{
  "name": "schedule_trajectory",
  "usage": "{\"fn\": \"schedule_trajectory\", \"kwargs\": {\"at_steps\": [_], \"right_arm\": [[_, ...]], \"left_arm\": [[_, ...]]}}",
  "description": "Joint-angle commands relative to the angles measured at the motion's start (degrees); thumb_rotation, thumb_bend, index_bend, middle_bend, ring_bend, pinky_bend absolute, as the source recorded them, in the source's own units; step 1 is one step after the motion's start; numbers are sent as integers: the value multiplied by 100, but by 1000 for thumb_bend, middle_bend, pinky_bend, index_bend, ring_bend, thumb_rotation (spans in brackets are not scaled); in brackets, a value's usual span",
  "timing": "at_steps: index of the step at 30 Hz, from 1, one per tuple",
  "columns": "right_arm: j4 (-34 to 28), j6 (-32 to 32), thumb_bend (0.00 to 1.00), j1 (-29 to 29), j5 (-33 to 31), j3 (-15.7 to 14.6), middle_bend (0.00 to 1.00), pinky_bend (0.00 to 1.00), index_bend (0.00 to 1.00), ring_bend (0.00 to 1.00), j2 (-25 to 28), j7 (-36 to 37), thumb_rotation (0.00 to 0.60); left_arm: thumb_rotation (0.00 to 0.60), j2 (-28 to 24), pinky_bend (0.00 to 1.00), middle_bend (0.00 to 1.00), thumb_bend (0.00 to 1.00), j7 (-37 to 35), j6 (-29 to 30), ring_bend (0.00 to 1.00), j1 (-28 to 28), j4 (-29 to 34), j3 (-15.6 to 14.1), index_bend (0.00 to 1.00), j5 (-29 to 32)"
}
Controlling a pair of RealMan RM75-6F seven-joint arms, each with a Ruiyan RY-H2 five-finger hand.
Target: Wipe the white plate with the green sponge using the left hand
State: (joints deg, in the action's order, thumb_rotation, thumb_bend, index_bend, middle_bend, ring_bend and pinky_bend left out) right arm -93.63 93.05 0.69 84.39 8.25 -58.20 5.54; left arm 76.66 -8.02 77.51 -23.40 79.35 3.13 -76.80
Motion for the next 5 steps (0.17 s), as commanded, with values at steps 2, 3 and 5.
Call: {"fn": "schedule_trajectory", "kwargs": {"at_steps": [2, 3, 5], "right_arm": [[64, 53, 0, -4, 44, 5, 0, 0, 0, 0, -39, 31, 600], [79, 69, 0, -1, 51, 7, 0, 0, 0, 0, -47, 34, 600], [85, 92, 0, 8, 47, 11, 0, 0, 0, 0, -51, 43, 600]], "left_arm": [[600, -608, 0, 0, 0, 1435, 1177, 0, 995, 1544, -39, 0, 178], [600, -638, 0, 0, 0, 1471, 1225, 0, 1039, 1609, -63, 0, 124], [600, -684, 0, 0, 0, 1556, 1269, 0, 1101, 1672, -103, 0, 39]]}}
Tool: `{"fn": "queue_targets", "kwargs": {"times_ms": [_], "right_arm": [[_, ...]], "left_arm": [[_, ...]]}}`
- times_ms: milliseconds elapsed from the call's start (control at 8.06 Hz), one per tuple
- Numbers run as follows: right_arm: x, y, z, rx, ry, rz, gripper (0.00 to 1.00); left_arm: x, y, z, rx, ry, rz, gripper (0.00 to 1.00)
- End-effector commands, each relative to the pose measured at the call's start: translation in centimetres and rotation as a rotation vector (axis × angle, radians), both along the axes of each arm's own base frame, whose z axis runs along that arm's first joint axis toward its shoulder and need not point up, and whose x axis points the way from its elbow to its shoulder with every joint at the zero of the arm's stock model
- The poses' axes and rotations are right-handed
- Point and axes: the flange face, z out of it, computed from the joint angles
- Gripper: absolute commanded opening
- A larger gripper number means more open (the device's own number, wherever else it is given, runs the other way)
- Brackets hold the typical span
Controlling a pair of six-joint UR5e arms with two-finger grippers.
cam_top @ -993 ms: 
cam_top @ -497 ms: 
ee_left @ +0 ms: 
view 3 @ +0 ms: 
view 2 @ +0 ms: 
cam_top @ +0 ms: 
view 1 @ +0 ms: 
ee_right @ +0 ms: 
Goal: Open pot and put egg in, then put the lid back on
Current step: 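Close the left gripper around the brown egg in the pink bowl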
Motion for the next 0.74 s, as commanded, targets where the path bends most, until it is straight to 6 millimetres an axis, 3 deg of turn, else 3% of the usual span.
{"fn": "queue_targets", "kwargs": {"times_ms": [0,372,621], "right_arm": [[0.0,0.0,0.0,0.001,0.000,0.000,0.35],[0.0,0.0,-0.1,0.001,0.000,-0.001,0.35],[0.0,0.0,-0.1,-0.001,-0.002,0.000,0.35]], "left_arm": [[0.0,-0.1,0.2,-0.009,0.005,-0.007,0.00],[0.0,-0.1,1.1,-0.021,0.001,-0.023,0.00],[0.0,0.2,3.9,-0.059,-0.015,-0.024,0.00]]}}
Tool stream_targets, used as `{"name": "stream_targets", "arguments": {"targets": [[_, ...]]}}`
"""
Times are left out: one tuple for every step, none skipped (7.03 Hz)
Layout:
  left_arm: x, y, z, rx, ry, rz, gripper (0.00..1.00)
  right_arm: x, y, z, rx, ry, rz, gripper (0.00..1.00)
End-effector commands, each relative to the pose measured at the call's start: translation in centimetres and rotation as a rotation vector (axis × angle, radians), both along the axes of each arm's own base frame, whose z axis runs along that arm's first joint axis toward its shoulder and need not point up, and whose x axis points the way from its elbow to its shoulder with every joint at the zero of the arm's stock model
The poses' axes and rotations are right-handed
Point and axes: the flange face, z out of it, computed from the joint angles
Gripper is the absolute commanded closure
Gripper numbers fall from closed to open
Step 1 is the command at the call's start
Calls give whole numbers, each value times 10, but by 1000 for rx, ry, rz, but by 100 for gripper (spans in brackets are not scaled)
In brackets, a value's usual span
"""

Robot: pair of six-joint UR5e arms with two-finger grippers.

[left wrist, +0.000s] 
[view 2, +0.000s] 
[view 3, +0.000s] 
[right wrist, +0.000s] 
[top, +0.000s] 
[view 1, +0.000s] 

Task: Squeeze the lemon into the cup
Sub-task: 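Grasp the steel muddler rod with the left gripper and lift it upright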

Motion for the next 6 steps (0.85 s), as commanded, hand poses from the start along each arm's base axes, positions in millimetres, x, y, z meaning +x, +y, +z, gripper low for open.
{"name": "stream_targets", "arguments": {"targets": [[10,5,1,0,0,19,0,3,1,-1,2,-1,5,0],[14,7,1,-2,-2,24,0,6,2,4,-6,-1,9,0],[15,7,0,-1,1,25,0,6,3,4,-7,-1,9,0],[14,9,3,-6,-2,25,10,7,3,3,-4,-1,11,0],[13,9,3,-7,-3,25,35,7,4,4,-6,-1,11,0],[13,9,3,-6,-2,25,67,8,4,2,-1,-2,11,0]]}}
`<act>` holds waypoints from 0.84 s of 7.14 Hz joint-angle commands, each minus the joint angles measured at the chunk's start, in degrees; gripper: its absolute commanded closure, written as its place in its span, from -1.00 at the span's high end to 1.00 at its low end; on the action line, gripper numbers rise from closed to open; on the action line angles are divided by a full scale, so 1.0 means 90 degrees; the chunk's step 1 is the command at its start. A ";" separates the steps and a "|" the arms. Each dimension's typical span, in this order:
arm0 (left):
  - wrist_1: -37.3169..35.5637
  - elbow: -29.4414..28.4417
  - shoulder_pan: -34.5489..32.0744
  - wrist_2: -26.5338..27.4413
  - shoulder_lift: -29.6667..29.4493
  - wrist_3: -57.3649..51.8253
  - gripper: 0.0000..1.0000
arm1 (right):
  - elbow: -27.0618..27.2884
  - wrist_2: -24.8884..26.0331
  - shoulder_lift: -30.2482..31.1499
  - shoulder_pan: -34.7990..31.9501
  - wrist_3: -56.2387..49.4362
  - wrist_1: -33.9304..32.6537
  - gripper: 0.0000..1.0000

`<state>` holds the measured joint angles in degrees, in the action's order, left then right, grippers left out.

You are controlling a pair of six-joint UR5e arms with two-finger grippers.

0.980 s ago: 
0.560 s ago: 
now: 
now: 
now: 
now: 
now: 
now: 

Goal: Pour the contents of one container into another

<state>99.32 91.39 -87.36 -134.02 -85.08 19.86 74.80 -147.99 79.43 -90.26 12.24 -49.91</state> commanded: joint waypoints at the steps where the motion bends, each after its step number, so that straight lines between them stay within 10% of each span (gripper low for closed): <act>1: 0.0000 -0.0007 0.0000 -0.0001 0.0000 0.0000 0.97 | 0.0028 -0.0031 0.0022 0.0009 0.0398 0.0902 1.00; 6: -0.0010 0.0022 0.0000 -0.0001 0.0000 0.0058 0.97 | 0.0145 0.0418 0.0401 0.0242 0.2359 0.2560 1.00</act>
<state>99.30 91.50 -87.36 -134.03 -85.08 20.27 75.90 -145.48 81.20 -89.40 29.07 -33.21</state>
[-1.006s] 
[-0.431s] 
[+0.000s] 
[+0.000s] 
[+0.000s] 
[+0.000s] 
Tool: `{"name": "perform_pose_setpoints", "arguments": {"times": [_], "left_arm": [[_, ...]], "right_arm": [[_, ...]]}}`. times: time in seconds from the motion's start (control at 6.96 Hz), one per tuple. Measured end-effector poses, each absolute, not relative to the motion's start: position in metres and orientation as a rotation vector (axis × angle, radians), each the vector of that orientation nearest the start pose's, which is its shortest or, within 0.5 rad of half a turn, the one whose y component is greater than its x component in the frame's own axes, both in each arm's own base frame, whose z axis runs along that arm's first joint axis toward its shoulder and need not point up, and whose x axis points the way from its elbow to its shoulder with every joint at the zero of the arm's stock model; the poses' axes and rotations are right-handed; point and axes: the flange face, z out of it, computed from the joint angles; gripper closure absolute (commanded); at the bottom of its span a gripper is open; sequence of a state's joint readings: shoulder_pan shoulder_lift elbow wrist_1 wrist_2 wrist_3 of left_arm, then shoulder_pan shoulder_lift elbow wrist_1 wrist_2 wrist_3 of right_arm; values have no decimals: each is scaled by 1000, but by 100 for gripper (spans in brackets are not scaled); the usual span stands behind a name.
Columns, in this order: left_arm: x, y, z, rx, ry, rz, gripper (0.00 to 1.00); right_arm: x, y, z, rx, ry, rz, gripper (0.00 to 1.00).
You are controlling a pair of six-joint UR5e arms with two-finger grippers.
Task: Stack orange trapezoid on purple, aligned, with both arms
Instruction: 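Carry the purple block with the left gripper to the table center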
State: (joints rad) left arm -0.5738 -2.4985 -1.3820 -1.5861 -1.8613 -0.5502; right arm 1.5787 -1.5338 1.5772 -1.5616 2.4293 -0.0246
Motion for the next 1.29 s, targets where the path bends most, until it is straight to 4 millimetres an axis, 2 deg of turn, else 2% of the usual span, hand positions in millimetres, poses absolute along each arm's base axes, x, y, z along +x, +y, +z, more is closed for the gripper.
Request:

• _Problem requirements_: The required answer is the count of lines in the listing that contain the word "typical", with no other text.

• _Task output_: 2